Structure of the human eye. The cross-section of the human eye illustrates injection of a drug into the vitreous cavity and in the subretinal space that leads to temporary retinal detachment.

Another basic observation that befit ophthalmology was the discovery that elevated VEGF correlated with neovascularization, ultimately causing blindness in diabetic retinopathy (55, 56), retinopathy of prematurity (57), and the wet form of age-related macular degeneration (AMD; ref. 58). Introduction of a neutralizing Fab fragment of an antibody with its activity against VEGF in a drug called ranibizumab, introduced by Genenetech Inc., has improved the treatment of wet AMD in particular (59–61). So, now the wet form of AMD may actually respond to treatment.

AND NOW WE ARE READY FOR THE NEXT 25 YEARS!

I am very confident that progress and discovery in vision research from many laboratories will continue at an even greater pace than before. The visual system that converts a physical stimulus into biochemical/chemical language has fascinated scientists for decades. Many secrets of this system remain to be revealed, and, no doubt, their solution will pave the way for intellectual and technical advances in other areas of biology. For example, elucidation of proteins and genes involved in ciliogenesis, disc morphogenesis, and vectorial transport is likely to be accomplished within a few years. The primary foci will then be on disease mechanisms and the structural biology aspects related to vision. Progress will involve combining genetics and genomics to high- and low-resolution cell biology methods to take us from atoms to whole neurons, thereby facilitating structural understanding of molecular events underlying vision.

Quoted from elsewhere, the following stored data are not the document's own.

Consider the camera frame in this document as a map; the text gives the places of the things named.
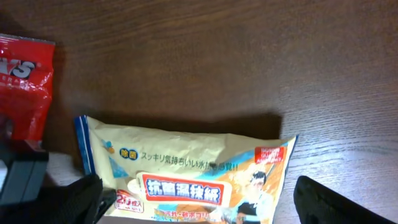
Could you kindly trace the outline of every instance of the wooden table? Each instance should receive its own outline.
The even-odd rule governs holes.
[[[300,175],[398,222],[396,0],[3,0],[0,32],[57,42],[47,149],[80,162],[80,114],[300,134],[275,224],[299,222]]]

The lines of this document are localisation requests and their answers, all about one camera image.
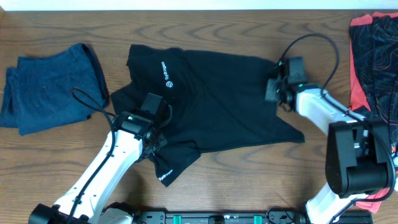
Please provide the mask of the black t-shirt with white logo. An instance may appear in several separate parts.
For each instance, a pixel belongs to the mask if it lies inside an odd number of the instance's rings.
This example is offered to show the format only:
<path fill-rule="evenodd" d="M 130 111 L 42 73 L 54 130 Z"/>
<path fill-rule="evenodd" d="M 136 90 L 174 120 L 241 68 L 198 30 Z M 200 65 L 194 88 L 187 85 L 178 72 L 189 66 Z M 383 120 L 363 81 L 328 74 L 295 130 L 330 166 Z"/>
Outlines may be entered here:
<path fill-rule="evenodd" d="M 131 82 L 111 94 L 117 114 L 139 108 L 148 93 L 171 107 L 162 128 L 166 144 L 150 155 L 155 174 L 169 186 L 203 153 L 282 142 L 304 142 L 265 99 L 275 63 L 258 57 L 132 45 Z"/>

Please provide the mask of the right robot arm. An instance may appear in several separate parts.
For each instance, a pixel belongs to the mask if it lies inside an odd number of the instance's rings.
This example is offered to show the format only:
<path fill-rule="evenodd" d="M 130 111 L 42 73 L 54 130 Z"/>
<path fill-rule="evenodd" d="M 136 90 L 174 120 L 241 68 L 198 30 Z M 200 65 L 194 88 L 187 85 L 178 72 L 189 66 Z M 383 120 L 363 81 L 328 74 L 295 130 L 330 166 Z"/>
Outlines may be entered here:
<path fill-rule="evenodd" d="M 349 110 L 309 83 L 302 57 L 279 60 L 265 99 L 309 119 L 327 136 L 326 184 L 296 223 L 338 223 L 358 202 L 381 202 L 394 192 L 397 176 L 387 124 Z"/>

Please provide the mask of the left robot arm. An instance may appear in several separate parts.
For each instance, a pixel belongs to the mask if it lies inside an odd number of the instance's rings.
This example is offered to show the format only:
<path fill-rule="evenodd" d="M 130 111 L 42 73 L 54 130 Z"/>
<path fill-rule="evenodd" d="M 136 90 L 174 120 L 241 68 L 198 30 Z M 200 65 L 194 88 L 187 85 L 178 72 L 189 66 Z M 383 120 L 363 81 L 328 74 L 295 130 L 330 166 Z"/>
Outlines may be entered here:
<path fill-rule="evenodd" d="M 73 187 L 51 207 L 38 204 L 29 223 L 134 223 L 126 203 L 106 205 L 126 171 L 146 159 L 165 142 L 160 127 L 172 109 L 161 97 L 147 94 L 143 104 L 110 121 L 110 132 L 93 162 Z"/>

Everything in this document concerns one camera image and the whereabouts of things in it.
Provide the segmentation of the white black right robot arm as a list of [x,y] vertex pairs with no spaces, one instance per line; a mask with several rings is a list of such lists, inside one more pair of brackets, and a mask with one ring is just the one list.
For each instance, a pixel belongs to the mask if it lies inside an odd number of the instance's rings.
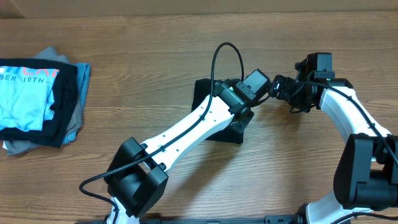
[[350,223],[397,207],[397,136],[382,127],[360,103],[353,85],[337,78],[330,53],[313,53],[295,64],[295,78],[276,75],[269,95],[284,100],[291,113],[315,108],[328,115],[344,140],[333,189],[302,205],[292,223]]

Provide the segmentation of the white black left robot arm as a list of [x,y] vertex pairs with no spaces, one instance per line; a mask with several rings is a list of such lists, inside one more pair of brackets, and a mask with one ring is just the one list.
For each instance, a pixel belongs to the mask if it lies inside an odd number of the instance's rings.
[[251,107],[270,85],[260,70],[244,80],[217,81],[213,95],[170,129],[142,143],[124,141],[108,168],[118,172],[104,180],[114,202],[106,222],[138,223],[163,195],[171,168],[204,140],[241,144]]

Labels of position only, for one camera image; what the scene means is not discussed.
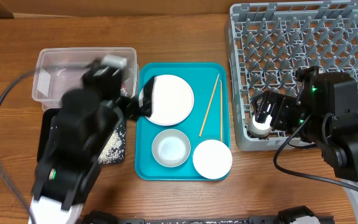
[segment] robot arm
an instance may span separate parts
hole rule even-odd
[[[121,96],[125,66],[125,58],[111,55],[95,60],[82,76],[83,88],[66,92],[60,109],[45,112],[30,206],[38,224],[75,223],[101,172],[98,157],[116,125],[151,115],[154,79],[144,86],[139,106],[137,98]]]
[[[335,176],[358,186],[358,91],[357,82],[344,72],[319,74],[318,67],[298,70],[303,82],[297,98],[266,91],[252,100],[256,123],[250,126],[269,134],[266,126],[293,133],[305,118],[311,119],[300,133],[304,142],[314,142]],[[346,189],[358,222],[358,192]]]

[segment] blue tray
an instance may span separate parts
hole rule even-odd
[[[145,180],[207,180],[199,175],[194,168],[193,152],[199,143],[207,139],[220,139],[221,89],[219,82],[205,122],[203,135],[198,137],[218,74],[219,80],[223,84],[223,143],[230,147],[226,72],[222,66],[217,63],[150,63],[140,71],[139,92],[152,76],[176,75],[189,83],[195,96],[193,110],[179,124],[159,126],[151,123],[145,117],[138,120],[136,125],[135,170],[141,178]],[[174,168],[161,166],[152,155],[154,138],[161,131],[170,128],[185,133],[191,144],[191,154],[187,161]]]

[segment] clear plastic container
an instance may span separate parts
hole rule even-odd
[[[43,49],[38,57],[34,74],[32,98],[42,103],[45,111],[60,107],[60,98],[71,89],[81,86],[81,76],[87,69],[70,69],[70,66],[85,66],[96,58],[116,55],[127,59],[123,84],[128,96],[137,93],[139,66],[136,51],[130,47],[82,47]],[[50,68],[52,65],[67,65],[68,68]]]

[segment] gray dish rack
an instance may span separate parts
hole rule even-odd
[[[276,130],[267,139],[255,138],[247,122],[251,100],[263,91],[300,92],[295,69],[317,65],[322,72],[348,72],[358,82],[358,1],[235,4],[225,37],[236,144],[243,151],[277,150],[287,138]]]

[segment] cable
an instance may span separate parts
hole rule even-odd
[[[80,70],[80,69],[84,69],[85,67],[84,66],[79,66],[79,65],[72,66],[72,67],[71,66],[59,65],[59,66],[51,66],[51,67],[48,67],[48,68],[71,68],[71,69],[79,69]],[[21,75],[18,79],[14,80],[11,84],[9,84],[9,86],[4,90],[4,92],[0,96],[0,107],[2,105],[2,102],[5,99],[6,95],[13,89],[13,87],[15,87],[24,78],[27,78],[27,77],[33,75],[35,71],[39,71],[39,70],[40,70],[40,68],[37,68],[37,69],[35,69],[33,71],[26,72],[25,74]],[[1,164],[1,160],[0,160],[0,177],[4,181],[5,185],[9,188],[9,190],[11,190],[12,193],[16,196],[16,198],[19,199],[20,203],[23,205],[24,209],[29,214],[31,222],[33,224],[36,224],[34,214],[30,210],[29,206],[26,204],[22,194],[19,192],[17,187],[12,182],[10,176],[3,169],[2,164]]]
[[[291,143],[288,143],[289,146],[292,146],[292,147],[295,147],[295,148],[298,148],[298,149],[312,149],[314,147],[317,147],[317,144],[309,144],[309,145],[305,145],[305,146],[295,146]]]
[[[334,116],[333,113],[330,113],[330,112],[326,113],[324,115],[324,119],[323,119],[323,126],[321,127],[321,134],[322,134],[322,137],[323,137],[323,141],[327,145],[328,145],[328,140],[327,140],[327,136],[326,136],[326,123],[327,123],[328,118],[330,118],[332,116]]]
[[[315,176],[315,175],[304,174],[304,173],[301,173],[301,172],[295,172],[295,171],[292,171],[292,170],[282,168],[281,166],[279,166],[277,164],[278,155],[281,153],[281,151],[284,149],[284,147],[291,141],[291,139],[293,139],[306,126],[306,124],[308,123],[310,118],[311,118],[311,115],[309,115],[305,119],[305,121],[301,124],[301,126],[299,126],[299,128],[290,137],[288,137],[285,140],[285,142],[277,149],[277,151],[276,151],[276,153],[274,154],[274,157],[273,157],[274,166],[279,171],[284,172],[286,174],[294,175],[294,176],[297,176],[297,177],[303,177],[303,178],[307,178],[307,179],[311,179],[311,180],[318,180],[318,181],[322,181],[322,182],[327,182],[327,183],[330,183],[330,184],[335,184],[335,185],[345,187],[345,188],[348,188],[348,189],[351,189],[351,190],[354,190],[354,191],[358,192],[358,187],[356,187],[354,185],[344,183],[344,182],[341,182],[341,181],[338,181],[338,180],[332,180],[332,179],[326,178],[326,177],[319,177],[319,176]]]

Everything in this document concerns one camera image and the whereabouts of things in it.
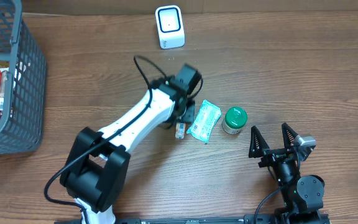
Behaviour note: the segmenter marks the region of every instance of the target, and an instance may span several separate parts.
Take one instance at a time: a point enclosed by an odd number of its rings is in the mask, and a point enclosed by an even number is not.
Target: plastic packet
[[[212,103],[204,100],[197,114],[196,120],[187,130],[194,138],[208,143],[212,128],[221,117],[221,109]]]
[[[5,96],[5,84],[7,82],[7,71],[2,72],[1,86],[0,86],[0,111],[4,109],[4,96]]]

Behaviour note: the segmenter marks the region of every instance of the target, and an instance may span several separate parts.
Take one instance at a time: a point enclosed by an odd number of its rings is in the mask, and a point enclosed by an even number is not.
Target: small bottle
[[[177,123],[177,131],[175,133],[175,138],[177,139],[185,138],[185,129],[186,129],[185,123]]]
[[[248,120],[247,112],[238,107],[230,108],[222,121],[223,130],[229,134],[238,134],[246,125]]]

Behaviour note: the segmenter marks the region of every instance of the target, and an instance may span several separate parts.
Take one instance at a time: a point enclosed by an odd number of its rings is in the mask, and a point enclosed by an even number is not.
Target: wooden surface
[[[61,15],[154,14],[176,4],[182,13],[358,10],[358,0],[22,0],[25,12]]]
[[[282,147],[280,125],[311,133],[317,148],[303,175],[326,182],[323,212],[333,223],[358,223],[358,12],[276,12],[183,16],[186,45],[160,50],[149,16],[41,17],[25,21],[49,70],[45,135],[32,154],[0,156],[0,223],[41,224],[79,218],[48,203],[43,188],[66,161],[76,134],[122,116],[146,85],[133,64],[141,54],[168,73],[198,68],[207,99],[247,110],[237,136],[221,120],[208,144],[156,129],[135,149],[114,210],[120,217],[218,217],[253,213],[277,188],[249,159],[250,127]],[[159,74],[145,66],[150,79]],[[58,183],[55,198],[70,200]],[[262,208],[282,206],[276,195]]]

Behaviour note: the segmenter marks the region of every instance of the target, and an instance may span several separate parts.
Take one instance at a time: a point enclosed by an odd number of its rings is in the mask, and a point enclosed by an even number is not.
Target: small jar
[[[238,107],[230,108],[222,121],[223,130],[229,134],[238,134],[246,125],[248,116],[247,112]]]

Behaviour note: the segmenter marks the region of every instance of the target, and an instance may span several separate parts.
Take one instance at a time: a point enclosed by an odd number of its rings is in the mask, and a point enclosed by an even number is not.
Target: green jar lid
[[[244,127],[244,125],[246,125],[247,119],[247,112],[238,106],[230,108],[224,116],[224,122],[230,128],[234,129]]]

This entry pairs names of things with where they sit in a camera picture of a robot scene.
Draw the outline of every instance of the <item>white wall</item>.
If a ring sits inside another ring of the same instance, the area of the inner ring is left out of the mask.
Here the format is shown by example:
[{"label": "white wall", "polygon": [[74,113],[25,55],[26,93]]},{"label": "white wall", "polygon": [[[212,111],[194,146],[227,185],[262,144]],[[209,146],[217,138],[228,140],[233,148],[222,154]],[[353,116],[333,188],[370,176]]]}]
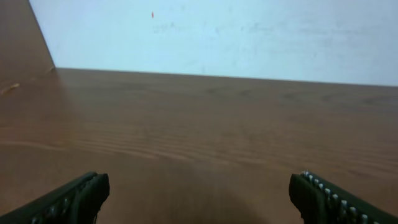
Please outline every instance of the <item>white wall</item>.
[{"label": "white wall", "polygon": [[397,0],[30,2],[57,67],[398,85]]}]

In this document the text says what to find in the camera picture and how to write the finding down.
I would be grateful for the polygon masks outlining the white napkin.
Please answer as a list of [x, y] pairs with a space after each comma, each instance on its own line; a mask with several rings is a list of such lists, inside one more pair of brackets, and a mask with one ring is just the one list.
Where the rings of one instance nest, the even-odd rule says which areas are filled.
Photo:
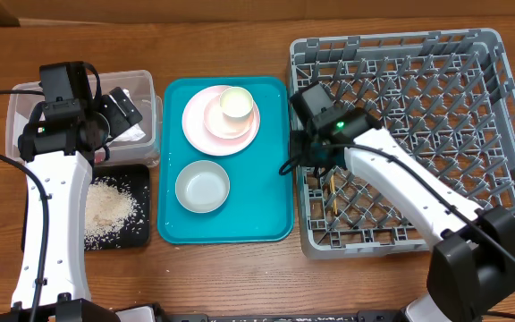
[[[130, 94], [127, 89], [123, 89], [127, 95], [130, 97]], [[138, 141], [146, 136], [145, 132], [139, 127], [139, 123], [132, 126], [129, 130], [125, 131], [119, 137], [112, 137], [114, 140], [118, 141]]]

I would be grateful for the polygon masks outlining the white round plate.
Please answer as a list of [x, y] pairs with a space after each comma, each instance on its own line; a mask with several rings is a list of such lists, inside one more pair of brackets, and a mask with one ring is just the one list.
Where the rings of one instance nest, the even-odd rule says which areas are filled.
[[258, 134], [260, 115], [257, 109], [254, 123], [243, 136], [227, 140], [211, 134], [204, 125], [204, 111], [208, 102], [230, 88], [227, 85], [216, 85], [202, 89], [195, 94], [184, 108], [182, 114], [182, 129], [189, 143], [199, 150], [212, 156], [228, 156], [245, 149]]

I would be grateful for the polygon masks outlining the white rice pile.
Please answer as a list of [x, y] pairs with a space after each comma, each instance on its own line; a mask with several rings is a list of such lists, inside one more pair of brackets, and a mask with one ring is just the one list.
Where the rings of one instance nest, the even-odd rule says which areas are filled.
[[85, 210], [85, 250], [138, 246], [148, 237], [144, 202], [122, 178], [102, 176], [89, 186]]

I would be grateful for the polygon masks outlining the cream cup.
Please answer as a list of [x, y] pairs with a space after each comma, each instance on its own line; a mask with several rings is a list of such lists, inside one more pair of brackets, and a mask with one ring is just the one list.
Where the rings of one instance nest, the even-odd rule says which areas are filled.
[[243, 87], [230, 87], [219, 96], [222, 113], [233, 121], [245, 121], [253, 109], [253, 97]]

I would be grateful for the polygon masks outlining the pink bowl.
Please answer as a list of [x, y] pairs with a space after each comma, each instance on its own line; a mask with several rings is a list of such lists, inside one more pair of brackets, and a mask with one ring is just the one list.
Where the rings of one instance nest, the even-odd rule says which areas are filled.
[[254, 123], [254, 118], [258, 111], [258, 106], [253, 104], [249, 116], [242, 120], [236, 121], [229, 118], [222, 112], [219, 105], [219, 97], [212, 98], [204, 111], [204, 125], [207, 130], [220, 139], [237, 139], [247, 133]]

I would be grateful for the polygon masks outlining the grey bowl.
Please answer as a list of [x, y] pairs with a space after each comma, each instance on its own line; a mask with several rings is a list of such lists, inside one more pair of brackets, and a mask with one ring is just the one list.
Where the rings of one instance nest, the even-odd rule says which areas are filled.
[[230, 192], [230, 179], [217, 163], [199, 160], [185, 166], [175, 182], [175, 195], [181, 206], [192, 213], [205, 214], [220, 208]]

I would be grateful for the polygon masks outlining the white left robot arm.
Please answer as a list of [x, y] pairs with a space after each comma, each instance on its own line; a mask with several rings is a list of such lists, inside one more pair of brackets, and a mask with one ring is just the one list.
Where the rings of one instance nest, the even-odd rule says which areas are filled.
[[30, 188], [23, 269], [0, 321], [159, 321], [153, 305], [112, 311], [91, 302], [84, 263], [85, 207], [94, 150], [107, 120], [99, 94], [44, 93], [21, 135]]

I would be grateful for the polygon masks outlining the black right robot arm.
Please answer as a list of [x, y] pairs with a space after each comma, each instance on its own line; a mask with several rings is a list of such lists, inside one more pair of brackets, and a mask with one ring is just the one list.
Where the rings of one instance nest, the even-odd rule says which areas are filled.
[[515, 292], [515, 219], [482, 209], [432, 175], [361, 108], [294, 110], [303, 128], [291, 134], [298, 165], [343, 166], [380, 192], [431, 250], [427, 292], [404, 310], [407, 321], [479, 321]]

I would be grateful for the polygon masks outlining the grey dishwasher rack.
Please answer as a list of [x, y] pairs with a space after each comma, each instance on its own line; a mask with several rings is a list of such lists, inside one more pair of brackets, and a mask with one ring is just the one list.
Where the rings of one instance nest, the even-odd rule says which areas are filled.
[[[289, 91], [315, 81], [330, 98], [378, 118], [452, 189], [483, 208], [504, 207], [515, 219], [515, 83], [495, 30], [296, 39], [290, 47]], [[295, 178], [307, 257], [426, 250], [410, 222], [348, 171], [300, 167]]]

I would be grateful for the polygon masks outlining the clear plastic bin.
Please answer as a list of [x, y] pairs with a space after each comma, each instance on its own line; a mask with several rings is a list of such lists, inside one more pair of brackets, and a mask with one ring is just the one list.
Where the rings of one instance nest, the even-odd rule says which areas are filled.
[[[124, 134], [109, 143], [110, 158], [105, 161], [105, 152], [96, 153], [97, 166], [143, 164], [154, 167], [160, 158], [159, 132], [162, 122], [162, 99], [156, 95], [150, 72], [146, 70], [128, 72], [110, 72], [99, 75], [102, 91], [107, 94], [112, 89], [121, 88], [133, 105], [142, 115], [142, 121], [135, 128], [144, 132], [138, 139], [135, 135]], [[12, 95], [10, 96], [6, 128], [5, 155], [15, 161], [20, 161], [18, 138], [27, 124], [31, 111], [42, 101], [42, 96]]]

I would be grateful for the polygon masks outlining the black flat tray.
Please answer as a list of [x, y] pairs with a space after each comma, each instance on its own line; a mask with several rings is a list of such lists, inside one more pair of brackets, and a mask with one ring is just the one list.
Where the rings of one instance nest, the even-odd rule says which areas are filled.
[[89, 186], [85, 250], [138, 248], [150, 239], [151, 181], [145, 165], [97, 167]]

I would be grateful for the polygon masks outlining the teal serving tray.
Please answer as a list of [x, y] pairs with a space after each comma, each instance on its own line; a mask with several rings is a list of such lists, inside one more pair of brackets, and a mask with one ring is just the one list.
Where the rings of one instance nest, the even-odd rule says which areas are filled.
[[[182, 129], [187, 103], [215, 85], [241, 86], [257, 103], [257, 135], [241, 152], [211, 157], [230, 178], [225, 203], [196, 214], [183, 207], [175, 193], [179, 172], [208, 156], [194, 148]], [[272, 76], [186, 78], [165, 90], [161, 130], [157, 230], [173, 244], [276, 242], [293, 227], [293, 183], [278, 174], [289, 157], [289, 112], [285, 85]]]

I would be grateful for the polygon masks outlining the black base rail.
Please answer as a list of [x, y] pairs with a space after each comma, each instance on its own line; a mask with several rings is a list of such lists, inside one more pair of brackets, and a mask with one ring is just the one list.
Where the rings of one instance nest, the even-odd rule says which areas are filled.
[[406, 322], [398, 309], [360, 310], [355, 313], [323, 315], [250, 315], [210, 317], [206, 314], [165, 314], [167, 322]]

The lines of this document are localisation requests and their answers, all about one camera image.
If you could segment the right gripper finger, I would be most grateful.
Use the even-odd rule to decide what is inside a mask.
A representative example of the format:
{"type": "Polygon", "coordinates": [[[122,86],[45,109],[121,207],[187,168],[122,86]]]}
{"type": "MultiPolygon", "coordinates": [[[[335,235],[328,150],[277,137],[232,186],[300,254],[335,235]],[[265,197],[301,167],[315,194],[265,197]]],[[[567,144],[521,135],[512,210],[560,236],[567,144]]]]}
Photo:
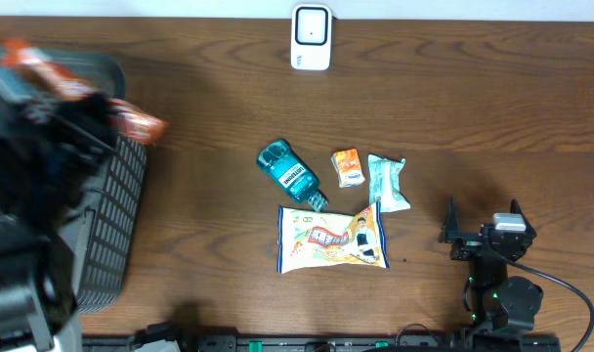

Advances are definite, especially in genetics, because of established predispositions to complex retinal diseases such as AMD combined with the development of improved gene- and cell-based therapies. As molecular targets are identified, pharmacology should yield novel treatments for vision adversely affected by a single gene defect or multifactorial diseases such as AMD or glaucoma. Immunological studies have clarified our understanding of the progression of AMD and other retinal diseases, and we now have the potential to reveal triggers of this pathology, and reveal the opportunity for additional treatments. Is AMD primarily a chronic inflammatory disease or just a secondary manifestation of other pathological triggers? Much more must be learned. Still in its infancy is our understanding of the development and maintenance of retinal cells and gene regulatory networks controlled by diverse signaling pathways, transcriptional regulatory proteins and noncoding RNAs (such as microRNAs), or continuous renewal of photoreceptor outer segments after phagocytosis. Transgenic animals and their use for basic science and preclinical applications, gene profiling, high throughput sequencing, embryonic and induced pluripotent stem cell technology, and other methodologies will provide us with truly remarkable advancements in vision research.

So, keep your eyes open for advances in vision research! There's more to come that will transform bench research into successful therapy for human disease conditions. As George Wald wrote, “A scientist should be the happiest of men!” because one can accomplish seemingly unattainable aims in just a decade or so.